I actually wonder if Adobe’s attempt to keep the two softwares connected is actually causing problems here. Let them be separate and give Classic a far more robust Smart Preview only sync. But allow photos imported on the iPad to sync back to the desktop or to a connected hard drive locally or via WiFi.

I’ve already got a robust backup system for my photos including unlimited cloud backup for $5/month through BackBlaze (that’s right, unlimited, I currently have 19 TB there, mostly in video content, though I recognize their average user will probably have much smaller amounts, but still, I can manage my own local + remote backup for my photos for much cheaper than Adobe’s rates). I don’t need to pay Adobe for cloud backup. I just want a library and photo editor for my iPad. And local storage for that would be fine. I already behave my Lr Library on an external device because I edit from two machines.

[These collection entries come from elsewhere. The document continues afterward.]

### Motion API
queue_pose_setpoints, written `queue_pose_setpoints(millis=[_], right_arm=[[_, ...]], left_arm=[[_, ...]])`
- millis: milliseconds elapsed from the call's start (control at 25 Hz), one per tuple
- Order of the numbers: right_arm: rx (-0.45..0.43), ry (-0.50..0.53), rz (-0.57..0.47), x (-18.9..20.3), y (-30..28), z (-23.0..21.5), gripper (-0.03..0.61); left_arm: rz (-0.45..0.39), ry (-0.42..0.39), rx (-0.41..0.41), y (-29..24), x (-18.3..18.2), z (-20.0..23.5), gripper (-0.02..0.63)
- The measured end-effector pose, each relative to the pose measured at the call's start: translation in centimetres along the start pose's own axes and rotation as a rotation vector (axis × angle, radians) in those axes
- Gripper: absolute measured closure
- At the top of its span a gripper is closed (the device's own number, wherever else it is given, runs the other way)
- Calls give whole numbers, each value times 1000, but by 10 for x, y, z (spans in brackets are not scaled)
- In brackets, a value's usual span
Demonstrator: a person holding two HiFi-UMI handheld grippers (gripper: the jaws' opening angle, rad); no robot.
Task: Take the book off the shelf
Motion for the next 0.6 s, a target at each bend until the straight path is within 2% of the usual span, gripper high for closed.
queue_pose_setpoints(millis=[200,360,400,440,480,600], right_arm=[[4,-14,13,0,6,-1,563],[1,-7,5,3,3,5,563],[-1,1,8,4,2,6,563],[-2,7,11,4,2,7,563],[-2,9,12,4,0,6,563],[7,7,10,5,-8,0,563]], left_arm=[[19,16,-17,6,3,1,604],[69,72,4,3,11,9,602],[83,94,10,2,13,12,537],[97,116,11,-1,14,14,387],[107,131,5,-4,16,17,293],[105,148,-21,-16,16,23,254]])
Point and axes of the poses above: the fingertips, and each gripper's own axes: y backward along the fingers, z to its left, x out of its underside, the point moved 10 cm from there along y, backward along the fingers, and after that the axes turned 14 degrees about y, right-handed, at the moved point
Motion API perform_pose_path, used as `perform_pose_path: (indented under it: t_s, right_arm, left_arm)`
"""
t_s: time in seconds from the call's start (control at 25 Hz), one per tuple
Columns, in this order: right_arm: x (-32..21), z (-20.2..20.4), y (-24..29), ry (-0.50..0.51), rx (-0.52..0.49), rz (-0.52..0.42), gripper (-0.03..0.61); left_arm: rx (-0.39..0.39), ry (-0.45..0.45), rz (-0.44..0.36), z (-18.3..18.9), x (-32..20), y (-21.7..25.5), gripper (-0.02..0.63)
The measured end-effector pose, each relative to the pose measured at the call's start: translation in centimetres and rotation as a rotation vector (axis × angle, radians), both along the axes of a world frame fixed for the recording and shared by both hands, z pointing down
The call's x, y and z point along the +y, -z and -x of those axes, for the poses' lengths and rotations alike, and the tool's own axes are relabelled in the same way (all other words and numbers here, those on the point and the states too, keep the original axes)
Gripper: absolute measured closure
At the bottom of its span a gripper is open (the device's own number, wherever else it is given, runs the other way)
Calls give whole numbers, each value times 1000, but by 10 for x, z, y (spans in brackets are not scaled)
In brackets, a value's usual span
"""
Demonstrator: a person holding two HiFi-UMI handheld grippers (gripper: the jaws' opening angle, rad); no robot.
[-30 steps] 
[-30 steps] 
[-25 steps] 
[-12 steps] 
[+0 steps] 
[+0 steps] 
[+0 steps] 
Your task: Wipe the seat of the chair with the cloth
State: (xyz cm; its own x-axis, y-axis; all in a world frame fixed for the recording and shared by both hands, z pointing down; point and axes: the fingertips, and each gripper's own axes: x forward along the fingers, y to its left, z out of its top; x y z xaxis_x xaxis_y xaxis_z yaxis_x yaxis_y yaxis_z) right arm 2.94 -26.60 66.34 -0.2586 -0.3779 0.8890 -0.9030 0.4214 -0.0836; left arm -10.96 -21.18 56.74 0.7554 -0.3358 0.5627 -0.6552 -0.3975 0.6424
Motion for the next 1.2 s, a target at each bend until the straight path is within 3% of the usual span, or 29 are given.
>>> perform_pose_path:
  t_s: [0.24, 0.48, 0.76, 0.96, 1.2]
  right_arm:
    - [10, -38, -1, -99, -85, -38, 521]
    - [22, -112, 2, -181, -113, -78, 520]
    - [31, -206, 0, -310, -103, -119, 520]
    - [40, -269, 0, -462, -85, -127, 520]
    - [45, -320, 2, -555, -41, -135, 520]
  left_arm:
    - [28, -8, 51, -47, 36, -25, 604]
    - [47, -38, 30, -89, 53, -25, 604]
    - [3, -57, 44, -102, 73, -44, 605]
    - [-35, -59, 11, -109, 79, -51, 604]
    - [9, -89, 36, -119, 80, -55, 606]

That said, I’m not opposed to cloud storage. There are some limitations there (problems with bandwidth over cellular, for instance, and having to choose between allowing all syncing or none, versus Smart Preview only). Just not at Adobe’s price structure. I’d also be fine bringing my own backup solution and Adobe just syncing the Smart Previews, or allowing local access via iPadOS (again assuming that’s possible, since the implementation is still fairly limited in iPadOS, I get that’s an Apple issue and Adobe hasn’t even had that option until now).
(Edited)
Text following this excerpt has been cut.